AIM OF THE EXERCISE: Only the lines below, from the one with "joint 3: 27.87" through the one with "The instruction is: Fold", are to be written out, exactly.

DATA FOR PROCESSING:
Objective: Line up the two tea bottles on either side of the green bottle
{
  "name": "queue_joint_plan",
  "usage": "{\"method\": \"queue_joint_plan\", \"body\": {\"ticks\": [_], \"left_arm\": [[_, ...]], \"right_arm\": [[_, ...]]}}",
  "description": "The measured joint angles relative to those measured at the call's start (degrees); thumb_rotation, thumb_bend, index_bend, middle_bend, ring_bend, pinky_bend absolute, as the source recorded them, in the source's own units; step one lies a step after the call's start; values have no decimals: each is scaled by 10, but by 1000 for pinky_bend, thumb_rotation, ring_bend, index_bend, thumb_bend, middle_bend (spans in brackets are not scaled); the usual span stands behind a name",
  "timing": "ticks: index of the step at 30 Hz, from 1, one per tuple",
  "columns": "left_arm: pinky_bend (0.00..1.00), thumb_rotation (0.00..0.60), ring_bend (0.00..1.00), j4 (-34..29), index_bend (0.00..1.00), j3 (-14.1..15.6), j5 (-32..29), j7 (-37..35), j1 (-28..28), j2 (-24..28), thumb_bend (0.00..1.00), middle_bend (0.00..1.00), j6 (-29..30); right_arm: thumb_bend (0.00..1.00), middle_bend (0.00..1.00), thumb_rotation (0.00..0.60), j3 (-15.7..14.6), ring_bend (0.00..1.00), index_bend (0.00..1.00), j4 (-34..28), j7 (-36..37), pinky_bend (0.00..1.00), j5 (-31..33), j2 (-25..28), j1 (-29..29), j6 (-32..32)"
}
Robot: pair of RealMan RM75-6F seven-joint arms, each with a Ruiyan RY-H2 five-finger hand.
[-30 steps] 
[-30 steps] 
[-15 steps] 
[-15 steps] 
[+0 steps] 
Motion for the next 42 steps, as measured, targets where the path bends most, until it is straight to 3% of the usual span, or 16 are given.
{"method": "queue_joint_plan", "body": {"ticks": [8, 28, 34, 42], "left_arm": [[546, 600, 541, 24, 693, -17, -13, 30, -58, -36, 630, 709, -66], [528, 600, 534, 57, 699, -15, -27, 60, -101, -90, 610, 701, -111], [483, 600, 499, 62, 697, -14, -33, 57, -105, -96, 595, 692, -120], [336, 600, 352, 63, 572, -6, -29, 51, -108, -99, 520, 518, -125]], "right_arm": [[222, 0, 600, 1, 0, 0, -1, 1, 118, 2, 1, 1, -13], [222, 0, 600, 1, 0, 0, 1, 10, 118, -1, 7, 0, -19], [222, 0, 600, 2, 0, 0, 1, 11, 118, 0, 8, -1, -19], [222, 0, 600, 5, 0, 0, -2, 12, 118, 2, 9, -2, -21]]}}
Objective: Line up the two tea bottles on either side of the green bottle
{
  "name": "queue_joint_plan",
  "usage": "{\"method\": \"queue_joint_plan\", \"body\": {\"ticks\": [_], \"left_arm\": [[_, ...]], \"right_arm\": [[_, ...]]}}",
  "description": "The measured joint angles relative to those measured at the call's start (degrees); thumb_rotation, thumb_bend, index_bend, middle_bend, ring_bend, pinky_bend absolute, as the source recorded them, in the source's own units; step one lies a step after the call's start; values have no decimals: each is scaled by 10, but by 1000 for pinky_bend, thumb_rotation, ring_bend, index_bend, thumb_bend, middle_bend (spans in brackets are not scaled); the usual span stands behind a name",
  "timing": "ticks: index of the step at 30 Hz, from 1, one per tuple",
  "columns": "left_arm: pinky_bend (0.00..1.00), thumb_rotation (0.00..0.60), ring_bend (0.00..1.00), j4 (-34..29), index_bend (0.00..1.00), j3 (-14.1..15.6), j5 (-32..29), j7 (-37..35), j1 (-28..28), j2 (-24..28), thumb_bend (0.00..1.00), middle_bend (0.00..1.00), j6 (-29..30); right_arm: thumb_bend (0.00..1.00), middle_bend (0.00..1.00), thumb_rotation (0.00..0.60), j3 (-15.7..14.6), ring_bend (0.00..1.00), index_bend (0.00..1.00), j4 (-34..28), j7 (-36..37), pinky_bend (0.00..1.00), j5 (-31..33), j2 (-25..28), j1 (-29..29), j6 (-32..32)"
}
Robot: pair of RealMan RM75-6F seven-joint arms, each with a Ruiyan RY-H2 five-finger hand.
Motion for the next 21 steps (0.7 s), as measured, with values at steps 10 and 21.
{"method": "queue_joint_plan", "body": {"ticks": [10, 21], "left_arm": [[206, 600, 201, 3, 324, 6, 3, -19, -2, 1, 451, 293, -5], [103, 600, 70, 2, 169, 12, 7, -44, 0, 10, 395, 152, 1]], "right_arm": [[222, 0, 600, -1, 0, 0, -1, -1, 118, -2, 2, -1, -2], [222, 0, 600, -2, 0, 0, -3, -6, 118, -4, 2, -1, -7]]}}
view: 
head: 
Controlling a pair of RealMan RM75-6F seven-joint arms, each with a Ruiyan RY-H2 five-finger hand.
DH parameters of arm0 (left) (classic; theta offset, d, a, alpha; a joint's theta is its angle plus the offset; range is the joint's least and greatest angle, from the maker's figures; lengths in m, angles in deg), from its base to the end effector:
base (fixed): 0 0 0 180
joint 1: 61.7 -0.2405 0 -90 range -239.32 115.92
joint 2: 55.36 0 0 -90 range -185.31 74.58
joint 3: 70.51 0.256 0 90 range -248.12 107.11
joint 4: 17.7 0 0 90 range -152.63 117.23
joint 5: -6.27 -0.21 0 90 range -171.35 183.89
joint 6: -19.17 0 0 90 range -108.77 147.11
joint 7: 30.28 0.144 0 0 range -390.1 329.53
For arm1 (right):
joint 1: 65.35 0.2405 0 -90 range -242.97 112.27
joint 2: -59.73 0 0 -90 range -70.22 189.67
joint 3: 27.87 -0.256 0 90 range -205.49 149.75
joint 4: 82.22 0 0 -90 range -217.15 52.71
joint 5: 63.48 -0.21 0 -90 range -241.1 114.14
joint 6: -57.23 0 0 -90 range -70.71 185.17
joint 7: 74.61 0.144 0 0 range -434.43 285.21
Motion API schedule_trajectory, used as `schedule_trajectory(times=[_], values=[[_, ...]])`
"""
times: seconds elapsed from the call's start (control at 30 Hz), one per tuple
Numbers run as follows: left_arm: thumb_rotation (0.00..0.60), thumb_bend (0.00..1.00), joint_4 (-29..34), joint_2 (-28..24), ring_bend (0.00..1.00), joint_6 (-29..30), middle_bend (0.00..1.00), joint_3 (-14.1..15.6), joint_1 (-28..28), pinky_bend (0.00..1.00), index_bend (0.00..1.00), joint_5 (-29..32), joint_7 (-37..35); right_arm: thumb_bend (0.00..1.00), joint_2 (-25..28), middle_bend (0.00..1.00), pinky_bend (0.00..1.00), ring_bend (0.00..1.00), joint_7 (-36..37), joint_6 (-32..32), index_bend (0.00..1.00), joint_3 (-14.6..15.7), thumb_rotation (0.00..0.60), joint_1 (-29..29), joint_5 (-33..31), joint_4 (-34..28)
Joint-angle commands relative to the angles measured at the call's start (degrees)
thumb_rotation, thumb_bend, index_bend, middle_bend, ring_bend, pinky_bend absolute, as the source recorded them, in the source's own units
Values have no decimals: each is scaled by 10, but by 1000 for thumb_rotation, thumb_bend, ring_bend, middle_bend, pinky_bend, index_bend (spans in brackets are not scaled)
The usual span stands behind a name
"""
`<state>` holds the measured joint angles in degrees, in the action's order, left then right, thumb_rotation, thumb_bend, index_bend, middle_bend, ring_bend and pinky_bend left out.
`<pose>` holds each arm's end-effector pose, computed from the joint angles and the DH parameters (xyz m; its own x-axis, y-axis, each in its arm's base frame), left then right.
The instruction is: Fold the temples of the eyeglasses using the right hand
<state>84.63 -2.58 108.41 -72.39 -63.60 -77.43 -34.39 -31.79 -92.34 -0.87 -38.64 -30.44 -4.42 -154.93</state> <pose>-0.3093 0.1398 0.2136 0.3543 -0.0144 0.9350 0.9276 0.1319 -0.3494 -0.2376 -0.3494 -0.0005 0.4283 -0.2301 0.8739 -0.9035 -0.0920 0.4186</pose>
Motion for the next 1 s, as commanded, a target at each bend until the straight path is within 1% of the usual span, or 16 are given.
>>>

RESULT OF THIS EXERCISE:
joint 3: 27.87 -0.256 0 90 range -205.49 149.75
joint 4: 82.22 0 0 -90 range -217.15 52.71
joint 5: 63.48 -0.21 0 -90 range -241.1 114.14
joint 6: -57.23 0 0 -90 range -70.71 185.17
joint 7: 74.61 0.144 0 0 range -434.43 285.21
Motion API schedule_trajectory, used as `schedule_trajectory(times=[_], values=[[_, ...]])`
"""
times: seconds elapsed from the call's start (control at 30 Hz), one per tuple
Numbers run as follows: left_arm: thumb_rotation (0.00..0.60), thumb_bend (0.00..1.00), joint_4 (-29..34), joint_2 (-28..24), ring_bend (0.00..1.00), joint_6 (-29..30), middle_bend (0.00..1.00), joint_3 (-14.1..15.6), joint_1 (-28..28), pinky_bend (0.00..1.00), index_bend (0.00..1.00), joint_5 (-29..32), joint_7 (-37..35); right_arm: thumb_bend (0.00..1.00), joint_2 (-25..28), middle_bend (0.00..1.00), pinky_bend (0.00..1.00), ring_bend (0.00..1.00), joint_7 (-36..37), joint_6 (-32..32), index_bend (0.00..1.00), joint_3 (-14.6..15.7), thumb_rotation (0.00..0.60), joint_1 (-29..29), joint_5 (-33..31), joint_4 (-34..28)
Joint-angle commands relative to the angles measured at the call's start (degrees)
thumb_rotation, thumb_bend, index_bend, middle_bend, ring_bend, pinky_bend absolute, as the source recorded them, in the source's own units
Values have no decimals: each is scaled by 10, but by 1000 for thumb_rotation, thumb_bend, ring_bend, middle_bend, pinky_bend, index_bend (spans in brackets are not scaled)
The usual span stands behind a name
"""
`<state>` holds the measured joint angles in degrees, in the action's order, left then right, thumb_rotation, thumb_bend, index_bend, middle_bend, ring_bend and pinky_bend left out.
`<pose>` holds each arm's end-effector pose, computed from the joint angles and the DH parameters (xyz m; its own x-axis, y-axis, each in its arm's base frame), left then right.
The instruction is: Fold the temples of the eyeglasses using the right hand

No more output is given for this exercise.